Il y a une augmentation marquée de la fluorescence de FL1 et de FL2 quand les cellules sont stimulées avec l’agent de liaison croisée de récepteur de FC-gamma. Lorsque les cellules ont été traitées avec l’inhibiteur réactif des espèces d’oxygène avant la liaison croisée des récepteurs FC-gamma, cette fluorescence accrue est ramenée à des niveaux basaux. En revanche, ces parcelles de points présentent une expérience infructueuse, où la production réactive sous-optimale d’espèces d’oxygène à la suite de la stimulation des récepteurs FC-gamma a été observée.

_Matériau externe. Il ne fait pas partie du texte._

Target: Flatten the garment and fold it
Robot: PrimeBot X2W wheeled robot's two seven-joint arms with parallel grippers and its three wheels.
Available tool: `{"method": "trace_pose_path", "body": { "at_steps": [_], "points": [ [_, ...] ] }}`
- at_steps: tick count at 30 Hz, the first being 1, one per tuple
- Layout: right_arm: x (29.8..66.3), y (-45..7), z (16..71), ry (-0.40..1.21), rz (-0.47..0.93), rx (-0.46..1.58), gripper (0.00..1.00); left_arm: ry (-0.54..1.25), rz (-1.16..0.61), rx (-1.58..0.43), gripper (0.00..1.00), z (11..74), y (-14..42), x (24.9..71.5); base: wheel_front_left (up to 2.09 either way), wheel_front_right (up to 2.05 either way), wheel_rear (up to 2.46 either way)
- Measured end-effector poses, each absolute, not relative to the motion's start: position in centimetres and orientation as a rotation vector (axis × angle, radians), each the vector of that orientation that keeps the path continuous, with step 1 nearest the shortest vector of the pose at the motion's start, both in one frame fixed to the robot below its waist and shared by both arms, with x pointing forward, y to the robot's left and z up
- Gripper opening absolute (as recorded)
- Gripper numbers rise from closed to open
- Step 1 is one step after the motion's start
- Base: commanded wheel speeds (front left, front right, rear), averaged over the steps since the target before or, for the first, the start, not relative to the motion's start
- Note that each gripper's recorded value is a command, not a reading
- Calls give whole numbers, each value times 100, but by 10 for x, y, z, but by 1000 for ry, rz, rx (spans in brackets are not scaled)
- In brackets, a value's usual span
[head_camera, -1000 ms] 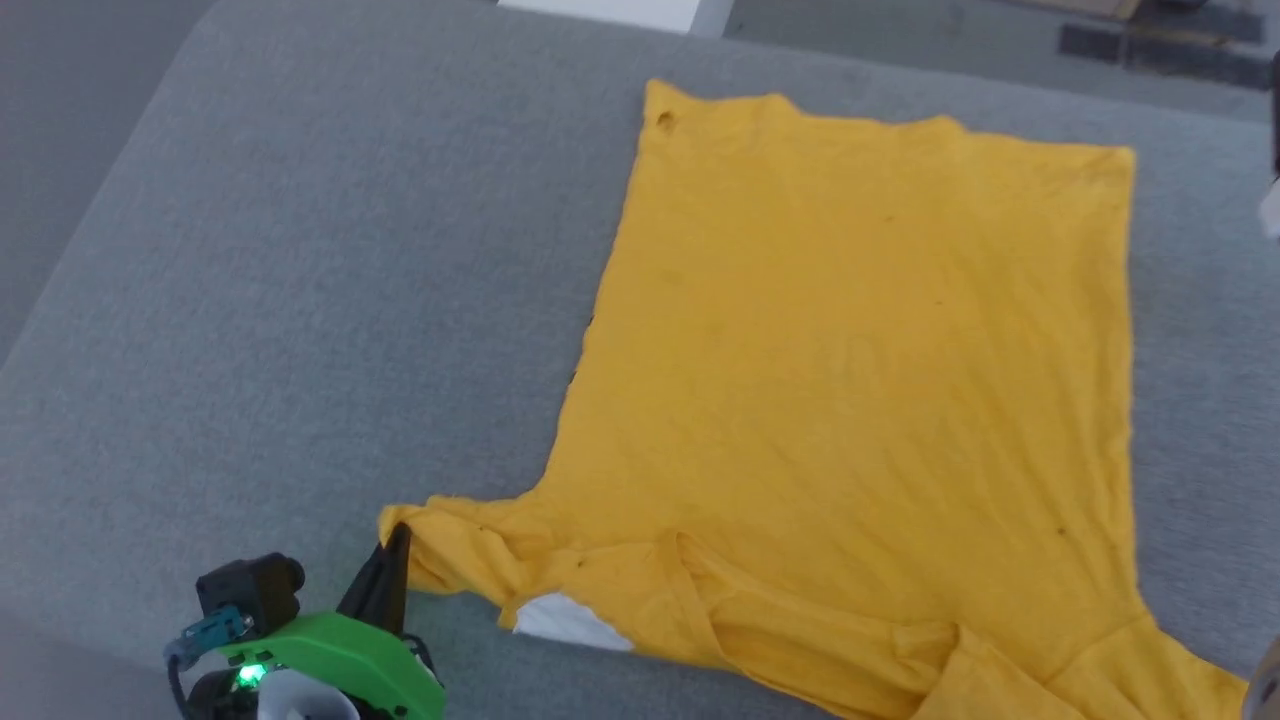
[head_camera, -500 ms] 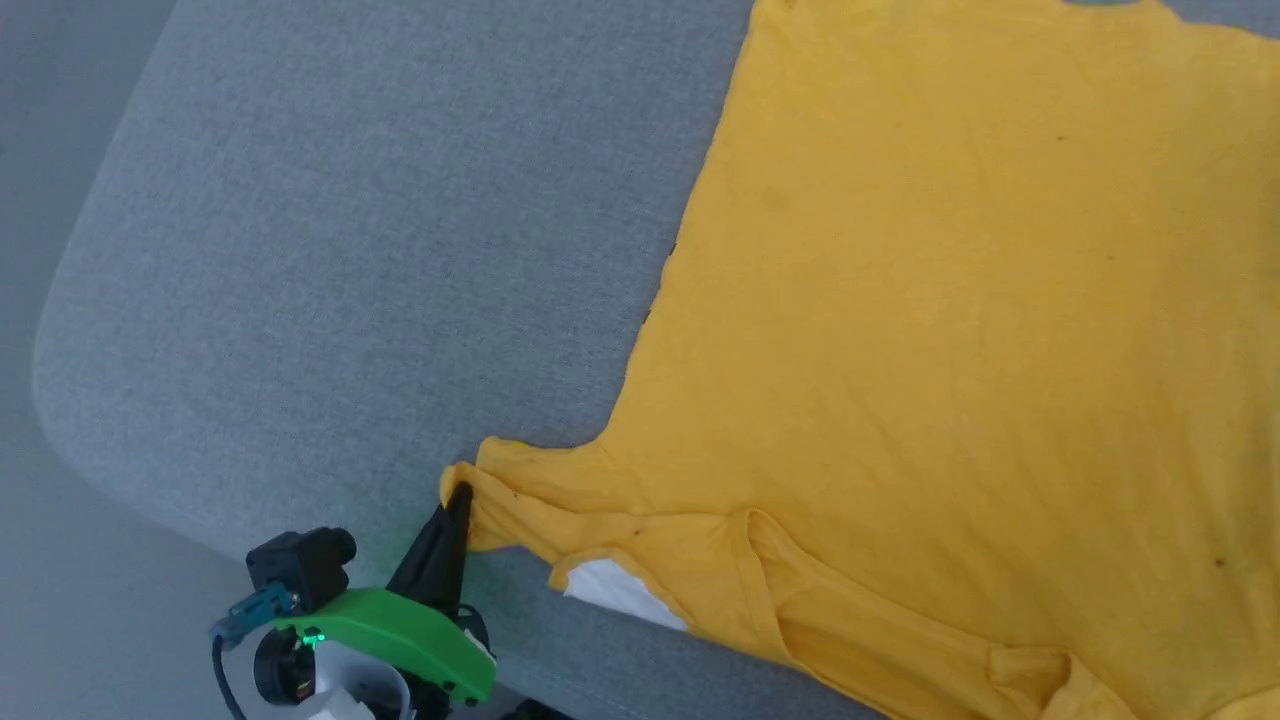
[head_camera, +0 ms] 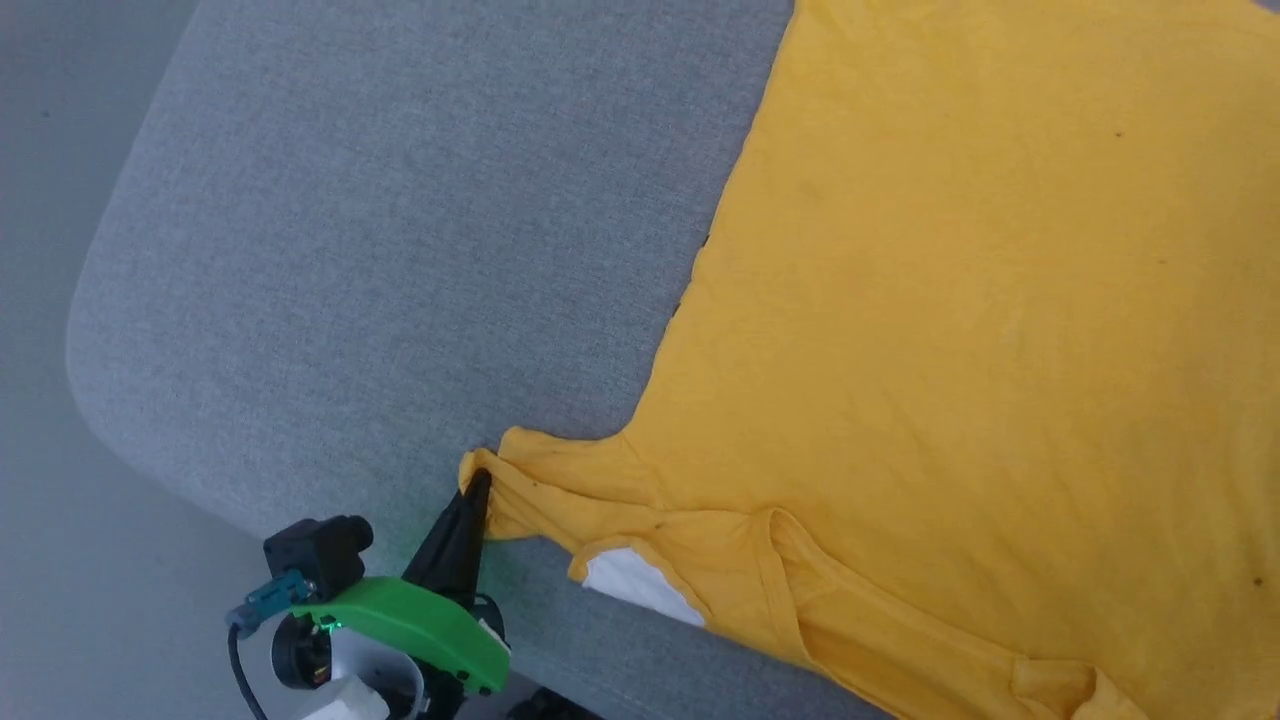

Pour mettre en évidence les grandes différences entre les pourcentages attendus, ou les augmentations de l’IMF, ces données montrent à quoi ressemblent les échantillons dont la fluorescence fl1 et FL2 est minime. Le protocole actuel utilise une étape d’amorçage 24 heures sur 24. En comparant un temps d’amorçage de 24 heures par rapport à un temps d’amorçage de 48 heures, il n’y avait aucune différence marquée dans le pourcentage de cellules positives pour le reagent oxydant vert d’effort oxydant.
Cependant, l’augmentation du temps d’amorçage à 48 heures a augmenté le pourcentage de cellules positives pour la fluorescence orange. Les choses les plus importantes à retenir lors de l’exécution de cette procédure est la planification à venir, et d’être cohérent sur le moment de l’essai pour obtenir des résultats reproductibles.